Thread: Problem with index using regular expression

Problem with index using regular expression

From
Håvard Wahl Kongsgård
Date:
Hi, with psycopg 2-2.4.1 I have some issue with incorrect use of indexes using regular expression.
I my case I have create on index on the surname of users. 
CREATE INDEX  income_surname ON income(substring(income.name from E'\\w.*\\s(\\w.*)$|\\w+\\s(\\w.*)$'))

then used
SELECT Distinct On (nodes.id) nodes.ID from nodes inner join income on substring(nodes.name from E'\\w.*\\s(\\w.*)$|\\w+\\s(\\w.*)$') = substring(income.name from E'\\w.*\\s(\\w.*)$|\\w+\\s(\\w.*)$')

with psql the index works fine, but with psycopg I don't think it's used at all. The index substring has to be identical with the substring in the query. Are there some encoding issues with psycopg?

--
Håvard Wahl Kongsgård

http://havard.security-review.net/

Re: Problem with index using regular expression

From
Federico Di Gregorio
Date:
On 06/06/11 08:32, Håvard Wahl Kongsgård wrote:
> Hi, with psycopg 2-2.4.1 I have some issue with incorrect use of indexes
> using regular expression.
> I my case I have create on index on the surname of users.
> CREATE INDEX  income_surname ON income(substring(income.name
> <http://income.name> from E'\\w.*\\s(\\w.*)$|\\w+\\s(\\w.*)$'))
>
> then used
> SELECT Distinct On (nodes.id <http://nodes.id>) nodes.ID from nodes
> inner join income on substring(nodes.name <http://nodes.name> from
> E'\\w.*\\s(\\w.*)$|\\w+\\s(\\w.*)$') = substring(income.name
> <http://income.name> from E'\\w.*\\s(\\w.*)$|\\w+\\s(\\w.*)$')
>
> with psql the index works fine, but with psycopg I don't think it's used
> at all. The index substring has to be identical with the substring in
> the query. Are there some encoding issues with psycopg?

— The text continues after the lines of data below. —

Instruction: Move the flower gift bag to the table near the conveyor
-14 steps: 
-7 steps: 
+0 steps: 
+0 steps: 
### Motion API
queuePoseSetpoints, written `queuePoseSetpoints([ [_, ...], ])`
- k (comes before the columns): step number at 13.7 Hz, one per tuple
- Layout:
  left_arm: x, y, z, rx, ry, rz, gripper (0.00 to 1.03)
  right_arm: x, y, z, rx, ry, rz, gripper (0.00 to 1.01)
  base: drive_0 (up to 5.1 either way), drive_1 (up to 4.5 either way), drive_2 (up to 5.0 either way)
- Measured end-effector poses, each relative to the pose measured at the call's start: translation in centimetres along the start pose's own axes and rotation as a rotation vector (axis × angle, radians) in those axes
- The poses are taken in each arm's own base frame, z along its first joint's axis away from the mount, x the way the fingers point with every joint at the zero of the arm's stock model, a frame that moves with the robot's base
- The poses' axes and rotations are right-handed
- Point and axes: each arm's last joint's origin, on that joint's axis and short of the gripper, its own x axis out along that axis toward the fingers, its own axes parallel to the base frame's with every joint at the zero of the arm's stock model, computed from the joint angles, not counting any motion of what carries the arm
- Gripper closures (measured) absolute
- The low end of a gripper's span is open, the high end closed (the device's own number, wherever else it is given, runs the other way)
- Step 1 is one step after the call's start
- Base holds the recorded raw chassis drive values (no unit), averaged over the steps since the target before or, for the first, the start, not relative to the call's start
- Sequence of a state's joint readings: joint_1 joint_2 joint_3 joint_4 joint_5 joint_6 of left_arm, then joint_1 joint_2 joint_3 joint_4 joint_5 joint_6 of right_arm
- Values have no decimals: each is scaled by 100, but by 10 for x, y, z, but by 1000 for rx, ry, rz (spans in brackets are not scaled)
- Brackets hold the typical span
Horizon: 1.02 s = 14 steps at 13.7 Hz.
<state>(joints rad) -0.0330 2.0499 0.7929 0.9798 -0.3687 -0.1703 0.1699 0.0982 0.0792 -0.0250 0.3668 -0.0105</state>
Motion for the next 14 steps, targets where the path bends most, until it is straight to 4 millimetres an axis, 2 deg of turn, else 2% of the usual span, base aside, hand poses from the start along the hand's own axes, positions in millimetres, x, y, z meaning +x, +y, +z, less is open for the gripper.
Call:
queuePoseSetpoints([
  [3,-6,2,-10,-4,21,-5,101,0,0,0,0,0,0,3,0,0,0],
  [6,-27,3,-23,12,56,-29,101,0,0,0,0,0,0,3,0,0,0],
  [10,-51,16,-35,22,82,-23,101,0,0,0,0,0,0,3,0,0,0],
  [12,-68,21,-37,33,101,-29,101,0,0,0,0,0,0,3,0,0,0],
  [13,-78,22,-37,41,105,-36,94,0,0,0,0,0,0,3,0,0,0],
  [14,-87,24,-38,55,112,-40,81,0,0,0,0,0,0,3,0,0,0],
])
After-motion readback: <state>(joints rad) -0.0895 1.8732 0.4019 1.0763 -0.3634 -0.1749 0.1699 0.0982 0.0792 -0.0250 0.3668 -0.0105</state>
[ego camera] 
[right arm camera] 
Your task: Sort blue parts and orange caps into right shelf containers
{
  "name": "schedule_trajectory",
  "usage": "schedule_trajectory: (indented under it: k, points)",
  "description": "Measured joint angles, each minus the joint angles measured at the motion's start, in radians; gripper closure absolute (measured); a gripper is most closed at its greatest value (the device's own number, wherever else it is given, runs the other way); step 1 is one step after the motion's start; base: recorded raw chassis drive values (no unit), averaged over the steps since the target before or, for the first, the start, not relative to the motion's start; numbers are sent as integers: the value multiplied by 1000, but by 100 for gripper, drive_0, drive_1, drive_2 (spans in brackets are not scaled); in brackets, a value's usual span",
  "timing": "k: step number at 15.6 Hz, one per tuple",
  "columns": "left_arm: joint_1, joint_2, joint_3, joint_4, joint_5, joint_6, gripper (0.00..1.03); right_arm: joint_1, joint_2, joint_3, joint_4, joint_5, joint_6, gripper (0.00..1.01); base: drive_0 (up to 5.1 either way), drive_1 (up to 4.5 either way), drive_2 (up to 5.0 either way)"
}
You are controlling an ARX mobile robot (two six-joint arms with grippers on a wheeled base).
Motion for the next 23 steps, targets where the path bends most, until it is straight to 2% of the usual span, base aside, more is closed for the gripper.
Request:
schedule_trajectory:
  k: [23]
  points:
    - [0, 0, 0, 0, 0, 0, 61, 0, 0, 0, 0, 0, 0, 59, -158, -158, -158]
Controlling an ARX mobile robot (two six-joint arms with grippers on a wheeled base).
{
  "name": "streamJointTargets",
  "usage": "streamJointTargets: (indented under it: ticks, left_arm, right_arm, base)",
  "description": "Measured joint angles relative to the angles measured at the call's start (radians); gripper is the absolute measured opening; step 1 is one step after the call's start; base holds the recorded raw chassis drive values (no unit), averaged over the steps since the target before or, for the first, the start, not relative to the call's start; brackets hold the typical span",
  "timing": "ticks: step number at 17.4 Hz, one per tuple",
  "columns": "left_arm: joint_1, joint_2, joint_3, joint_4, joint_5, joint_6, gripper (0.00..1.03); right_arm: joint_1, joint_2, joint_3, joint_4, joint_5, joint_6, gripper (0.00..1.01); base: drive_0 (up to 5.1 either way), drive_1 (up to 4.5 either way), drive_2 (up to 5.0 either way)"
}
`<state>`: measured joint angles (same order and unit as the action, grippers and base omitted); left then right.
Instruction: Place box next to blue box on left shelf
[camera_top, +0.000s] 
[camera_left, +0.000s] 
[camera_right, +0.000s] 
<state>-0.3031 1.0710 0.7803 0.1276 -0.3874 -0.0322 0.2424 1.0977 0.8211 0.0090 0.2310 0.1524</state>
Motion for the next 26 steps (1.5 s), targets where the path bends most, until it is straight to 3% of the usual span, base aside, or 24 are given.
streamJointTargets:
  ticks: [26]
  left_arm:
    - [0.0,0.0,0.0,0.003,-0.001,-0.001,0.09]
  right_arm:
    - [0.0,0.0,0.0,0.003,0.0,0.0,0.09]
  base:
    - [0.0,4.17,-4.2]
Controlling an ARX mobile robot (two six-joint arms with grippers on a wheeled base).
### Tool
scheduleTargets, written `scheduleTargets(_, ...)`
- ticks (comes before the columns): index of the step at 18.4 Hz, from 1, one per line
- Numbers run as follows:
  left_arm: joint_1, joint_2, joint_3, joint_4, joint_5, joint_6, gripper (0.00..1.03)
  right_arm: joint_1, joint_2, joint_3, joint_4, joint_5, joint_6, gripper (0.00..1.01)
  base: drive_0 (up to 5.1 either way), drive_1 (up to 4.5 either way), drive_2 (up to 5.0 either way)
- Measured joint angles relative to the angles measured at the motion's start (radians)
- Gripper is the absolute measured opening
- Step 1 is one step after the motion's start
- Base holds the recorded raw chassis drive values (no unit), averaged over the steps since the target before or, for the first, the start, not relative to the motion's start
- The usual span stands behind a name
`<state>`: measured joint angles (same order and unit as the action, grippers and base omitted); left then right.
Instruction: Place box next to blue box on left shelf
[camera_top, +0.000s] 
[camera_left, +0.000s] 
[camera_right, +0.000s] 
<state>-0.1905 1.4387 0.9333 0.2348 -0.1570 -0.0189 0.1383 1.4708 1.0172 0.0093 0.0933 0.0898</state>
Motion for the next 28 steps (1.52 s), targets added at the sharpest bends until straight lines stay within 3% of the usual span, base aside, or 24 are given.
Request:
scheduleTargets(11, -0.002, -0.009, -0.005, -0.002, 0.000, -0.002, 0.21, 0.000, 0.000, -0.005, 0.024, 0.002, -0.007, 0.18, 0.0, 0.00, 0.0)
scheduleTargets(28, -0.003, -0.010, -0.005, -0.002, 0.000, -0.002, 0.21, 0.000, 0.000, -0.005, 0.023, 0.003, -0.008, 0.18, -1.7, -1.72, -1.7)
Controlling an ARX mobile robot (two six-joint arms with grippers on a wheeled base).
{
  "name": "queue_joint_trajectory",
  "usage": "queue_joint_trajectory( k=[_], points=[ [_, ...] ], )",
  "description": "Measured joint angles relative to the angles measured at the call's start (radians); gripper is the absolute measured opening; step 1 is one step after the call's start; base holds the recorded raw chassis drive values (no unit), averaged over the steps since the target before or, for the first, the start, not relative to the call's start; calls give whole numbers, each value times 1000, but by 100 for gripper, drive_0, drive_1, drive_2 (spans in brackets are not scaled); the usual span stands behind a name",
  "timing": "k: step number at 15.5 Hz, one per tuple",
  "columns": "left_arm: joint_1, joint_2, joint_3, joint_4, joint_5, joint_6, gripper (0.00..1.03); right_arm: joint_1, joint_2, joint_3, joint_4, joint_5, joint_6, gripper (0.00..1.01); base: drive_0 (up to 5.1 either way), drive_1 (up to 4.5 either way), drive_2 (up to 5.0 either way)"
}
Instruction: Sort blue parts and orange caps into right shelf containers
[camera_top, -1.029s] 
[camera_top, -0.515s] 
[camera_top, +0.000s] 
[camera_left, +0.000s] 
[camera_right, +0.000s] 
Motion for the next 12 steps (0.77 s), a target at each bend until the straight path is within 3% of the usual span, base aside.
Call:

psycopg does encode your strings to the backend encoding but this
shouldn't be a problem. You can:

1) Send us the code so we can analyze it.
2) Enable PostgreSQL query logging and check the query sent by psycopg.
3) I feel you're doing something wrong with the '\' in the regular
   expression. Can you should us the Python of the execute() call?

federico

--
Federico Di Gregorio                         federico.digregorio@dndg.it
Studio Associato Di Nunzio e Di Gregorio                  http://dndg.it
                           There's no certainty - only opportunity. -- V

Re: Problem with index using regular expression

From
Håvard Wahl Kongsgård
Date:
conn = psycopg2.connect(database="tax_analytical", user="postgres", password="xxxx", host='xxxx')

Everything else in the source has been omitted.